You’ll get metrics like:

  • Average search volume 
  • Keyword difficulty 
  • Average CPC
  • Relevancy 
  • Link Strength 
  • Trust 

You can then export your keyword data.

Download CSV

How to Assess Keyword Competitiveness at Each Stage of the Customer Journey 

Why is competitiveness important? 

If you know the level of competition for a keyword, you can select the ones that you have a realistic chance of ranking for. 

A big part of it has to do with which stage of the customer journey you’re looking at.

As you progress down the marketing funnel, keyword competition increases. By this standard, commercial and transactional keywords will be the most competitive. 

That’s not to say that informational keywords aren’t competitive because they are.

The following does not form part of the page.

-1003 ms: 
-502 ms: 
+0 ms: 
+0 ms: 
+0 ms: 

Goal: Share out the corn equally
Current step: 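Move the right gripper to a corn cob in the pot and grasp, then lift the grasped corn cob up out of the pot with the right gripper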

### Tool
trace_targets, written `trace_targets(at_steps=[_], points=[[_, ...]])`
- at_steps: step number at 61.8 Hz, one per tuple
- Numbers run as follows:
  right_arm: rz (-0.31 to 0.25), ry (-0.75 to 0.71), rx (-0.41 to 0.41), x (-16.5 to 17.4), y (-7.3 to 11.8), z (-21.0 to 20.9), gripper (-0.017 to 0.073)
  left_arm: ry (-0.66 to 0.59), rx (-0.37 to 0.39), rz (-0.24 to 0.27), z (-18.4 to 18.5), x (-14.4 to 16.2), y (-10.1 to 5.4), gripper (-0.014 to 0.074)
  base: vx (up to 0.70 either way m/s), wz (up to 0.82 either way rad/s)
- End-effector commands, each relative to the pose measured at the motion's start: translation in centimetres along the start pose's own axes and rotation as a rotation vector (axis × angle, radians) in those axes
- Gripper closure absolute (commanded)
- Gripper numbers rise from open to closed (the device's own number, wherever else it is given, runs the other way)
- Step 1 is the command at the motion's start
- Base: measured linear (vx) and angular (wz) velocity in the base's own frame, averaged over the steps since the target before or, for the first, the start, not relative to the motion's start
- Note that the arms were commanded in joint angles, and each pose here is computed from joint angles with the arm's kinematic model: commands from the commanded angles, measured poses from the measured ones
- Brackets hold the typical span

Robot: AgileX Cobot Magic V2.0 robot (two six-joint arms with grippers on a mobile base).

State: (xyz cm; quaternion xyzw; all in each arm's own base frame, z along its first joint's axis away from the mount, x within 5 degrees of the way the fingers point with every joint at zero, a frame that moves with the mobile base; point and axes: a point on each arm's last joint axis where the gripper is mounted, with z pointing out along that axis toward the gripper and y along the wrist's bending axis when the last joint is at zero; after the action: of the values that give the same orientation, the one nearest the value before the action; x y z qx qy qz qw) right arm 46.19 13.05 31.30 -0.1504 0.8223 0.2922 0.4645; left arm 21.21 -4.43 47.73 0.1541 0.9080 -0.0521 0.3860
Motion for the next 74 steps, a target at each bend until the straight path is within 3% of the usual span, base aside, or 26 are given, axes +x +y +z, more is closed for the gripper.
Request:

But that’s the objective way of looking at keyword competition. 

In truth, deciding which keywords to target requires more than simply looking at their competitiveness.

What resources do you have at your disposal? What marketing strategies will you be using? What are your objectives? 

These will all have an impact on your keyword choices. 

For example: 

Let’s say that you don’t have a sizable budget to invest, and you want a purely organic strategy. 

You may not be able to compete for commercial keywords in a paid campaign, but you will have a chance at the informational keywords. 

Or, if your goal is audience-building, there’s no need to target these transactional keywords. 

Does that mean your marketing efforts won’t influence conversions? Of course, it will!

What you do at any stage of the customer journey has a trickle-down effect. It will impact your conversion rates. It simply means your marketing cycle will be longer.

And that’s okay. 

The bottom line?

The keywords that you target are all up to you, your resources, and your business objectives.

 
 

Conclusion 

Conducting keyword research is way more nuanced than marketers have it made out to be. 

If you want to create the type of content that drives leads and converts customers, it’s important that you take into account the end user. 

Their search intent and the way they navigate through your marketing funnels make all the difference. 

Get acquainted with that, and you’ll have no problem attracting and converting the type of audience that fuels your revenue goals.